Re: [Cython] RFC: an inline_ function that dumps c/c++ code to the code emitter

Robert Bradshaw Mon, 22 Aug 2016 21:45:33 -0700

On Mon, Aug 22, 2016 at 4:48 PM, Jason Newton <nev...@gmail.com> wrote:
>
> Bare in mind that was then, and while I'm not Cython developer level I do
> have a better idea of how Cython works now, possibly better than your
> average user.  I've thought about this problem and the state of the overall
> C++ python binding capability alot as I've had to reevaluate it possibly
> more than most, and I've used them more deeply than playcode.


Good to know.

>> > My point was that multifile multi-level wrapper that I mentioned earlier
>> > -
>> > if you're saying that those projects did Cython extensions wrong, then
>> > I'm
>> > incorrect at faulting Cython and should fault the libraries using it.  I
>> > didn't say staying close to python caused $blurb.
>> >
>> > I don't know in a situation as confusing as to all the binding projects
>> > if
>> > this should be taken as validation of philosophy either - I think it is
>> > reasonable to consider the attrition of these projects as a function of
>> > manpower, number of early on project supporters/authors, and if a
>> > project
>> > (like sage) indirectly, through dependency,  kept the project alive.
>> > And
>> > good old fashioned luck.  I noted most of them don't use distutils and
>> > something custom but less capable instead which maybe plays a roll in
>> > how
>> > mature/usable/smalltime they where/are.
>>
>> Certainly the success of a project depends on many external factors,
>> and even raw luck plays a part.
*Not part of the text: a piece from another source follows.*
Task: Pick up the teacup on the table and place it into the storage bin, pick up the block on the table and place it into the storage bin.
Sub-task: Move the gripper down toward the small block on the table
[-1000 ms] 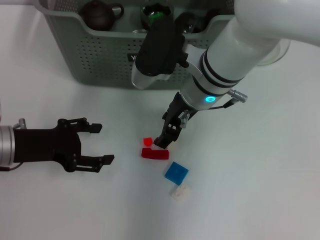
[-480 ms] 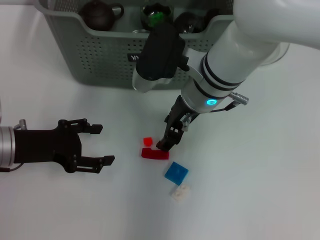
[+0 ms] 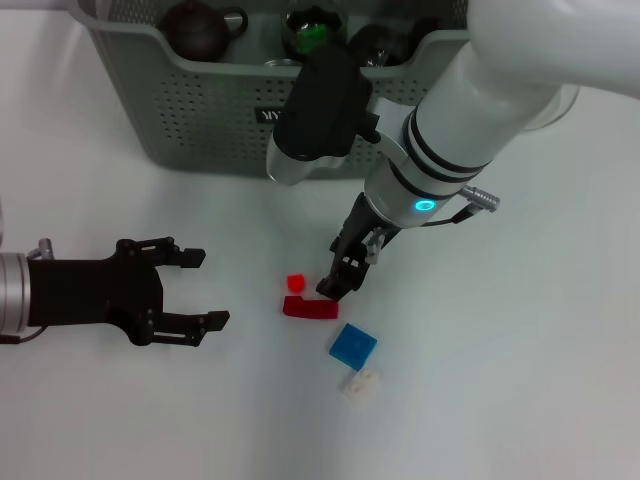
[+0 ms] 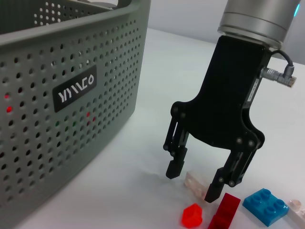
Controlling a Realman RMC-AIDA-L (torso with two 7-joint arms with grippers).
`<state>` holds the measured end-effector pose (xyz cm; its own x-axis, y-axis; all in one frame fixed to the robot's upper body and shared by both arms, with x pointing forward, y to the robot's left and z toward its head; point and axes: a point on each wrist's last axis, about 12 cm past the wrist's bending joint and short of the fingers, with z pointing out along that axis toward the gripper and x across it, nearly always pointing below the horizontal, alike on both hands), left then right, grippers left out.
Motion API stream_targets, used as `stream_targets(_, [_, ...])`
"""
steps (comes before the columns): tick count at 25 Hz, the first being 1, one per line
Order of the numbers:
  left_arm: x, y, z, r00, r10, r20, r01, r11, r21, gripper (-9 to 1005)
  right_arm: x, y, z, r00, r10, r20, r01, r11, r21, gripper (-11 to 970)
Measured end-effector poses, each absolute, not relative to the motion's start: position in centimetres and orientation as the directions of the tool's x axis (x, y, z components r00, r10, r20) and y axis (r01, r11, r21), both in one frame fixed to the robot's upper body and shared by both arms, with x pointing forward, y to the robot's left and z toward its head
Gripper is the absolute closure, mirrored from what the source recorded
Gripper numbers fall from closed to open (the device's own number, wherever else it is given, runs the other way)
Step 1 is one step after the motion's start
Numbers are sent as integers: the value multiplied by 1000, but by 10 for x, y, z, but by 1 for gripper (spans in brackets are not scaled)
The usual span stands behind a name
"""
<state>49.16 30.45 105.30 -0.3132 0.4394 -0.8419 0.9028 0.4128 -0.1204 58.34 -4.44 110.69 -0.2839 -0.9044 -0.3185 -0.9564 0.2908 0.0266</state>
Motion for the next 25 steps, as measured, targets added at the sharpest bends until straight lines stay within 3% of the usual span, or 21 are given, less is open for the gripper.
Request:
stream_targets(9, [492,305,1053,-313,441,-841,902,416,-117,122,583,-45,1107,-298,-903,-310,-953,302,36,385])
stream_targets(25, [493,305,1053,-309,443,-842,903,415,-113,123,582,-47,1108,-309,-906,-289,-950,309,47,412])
But the approach and philosophy taken
>> to attack a problem and guard its API (and the users/contributors that
>> such decisions attract or repel) can't be discounted either,
>> especially when taken over a long timeframe.
>>
>> But if anyone wants to believe that Cython's become popular because of
>> pure luck despite wrongheaded guiding principles or philosophies,
>> it'll be difficult to persuade them otherwise.
>
> You snidely play with extremes, I never said pure luck was the main factor -
> I listed several factors of very high significance.  Further, Cython
> branched off of pyrex - why do you think that project failed (you might
> actually know)?  Did your philosophy carry separate the two or was it
> because you needed things to work (for sage), had a larger set of smart
> developers and improve it faster than pyrex would allow?  I think it's the
> bustling of life that got Cython where it is, I don't believe it's
> philosophy in this case - I think it was lack of feature competitiveness and
> Cython probably worked better (more bugs/cases fixed).
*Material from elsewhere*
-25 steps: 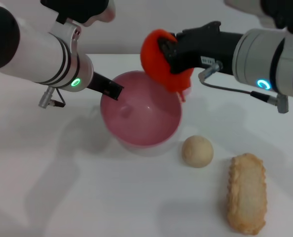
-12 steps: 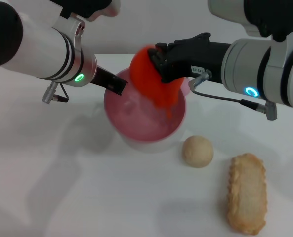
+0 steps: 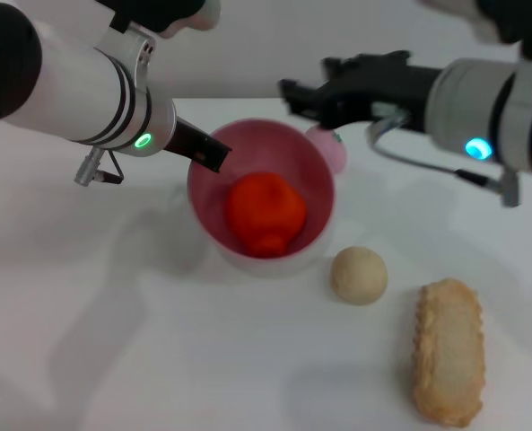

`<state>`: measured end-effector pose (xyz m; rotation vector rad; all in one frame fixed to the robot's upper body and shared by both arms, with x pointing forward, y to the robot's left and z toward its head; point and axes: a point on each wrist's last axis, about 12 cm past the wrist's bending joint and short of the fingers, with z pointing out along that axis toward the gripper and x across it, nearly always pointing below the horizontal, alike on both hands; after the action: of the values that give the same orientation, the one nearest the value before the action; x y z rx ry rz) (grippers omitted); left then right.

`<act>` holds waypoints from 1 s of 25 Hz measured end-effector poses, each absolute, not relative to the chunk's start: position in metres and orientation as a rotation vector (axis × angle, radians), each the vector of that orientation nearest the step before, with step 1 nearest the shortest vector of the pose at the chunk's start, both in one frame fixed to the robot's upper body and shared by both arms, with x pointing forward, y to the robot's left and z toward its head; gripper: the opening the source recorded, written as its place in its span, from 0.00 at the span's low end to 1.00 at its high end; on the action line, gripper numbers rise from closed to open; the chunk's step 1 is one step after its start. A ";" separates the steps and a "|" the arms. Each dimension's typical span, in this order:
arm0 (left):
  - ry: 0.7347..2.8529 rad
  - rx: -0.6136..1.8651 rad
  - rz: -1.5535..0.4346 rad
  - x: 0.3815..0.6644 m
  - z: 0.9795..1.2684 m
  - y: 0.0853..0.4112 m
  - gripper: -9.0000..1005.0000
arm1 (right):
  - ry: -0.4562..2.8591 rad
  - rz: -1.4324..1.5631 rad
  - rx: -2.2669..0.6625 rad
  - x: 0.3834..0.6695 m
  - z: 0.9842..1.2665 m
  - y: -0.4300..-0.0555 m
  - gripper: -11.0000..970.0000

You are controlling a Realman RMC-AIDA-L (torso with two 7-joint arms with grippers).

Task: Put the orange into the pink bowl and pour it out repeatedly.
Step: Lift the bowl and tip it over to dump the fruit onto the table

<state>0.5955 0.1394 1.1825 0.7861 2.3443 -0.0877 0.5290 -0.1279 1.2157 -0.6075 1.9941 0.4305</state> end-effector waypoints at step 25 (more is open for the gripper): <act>1.529 1.509 0.663 0.534 1.184 0.062 0.05 | 2.256 0.270 -0.151 0.551 1.164 -0.235 0.65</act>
<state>0.5343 0.0621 1.1835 1.5089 1.5295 0.6632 0.5507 -0.2345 1.1639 -0.1509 2.2563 0.2698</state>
I wouldn't say that Pyrex failed--it gave birth to Cython. At a high
level where I'd say they diverged is that Pyrex was viewed as a tool
to write C extensions, whereas Cython was viewed as a Python compiler.
The latter meant prioritizing things like being an optimizing
compiler, full coverage of the Python API (e.g. generators),
numpy/buffer integration, and Python 3 support were higher priority,
as opposed to being non-goals for Pyrex.

But the key insight of using Python, or at least Python-inspired,
syntax to declare and invoke C constructs lives on. Which is quite
relevant to this thread.

The fact that Greg didn't seem to have the time/interest in corralling
an open source project factored in here as well. If you have anything
to add, Greg, always happy to have you chime in.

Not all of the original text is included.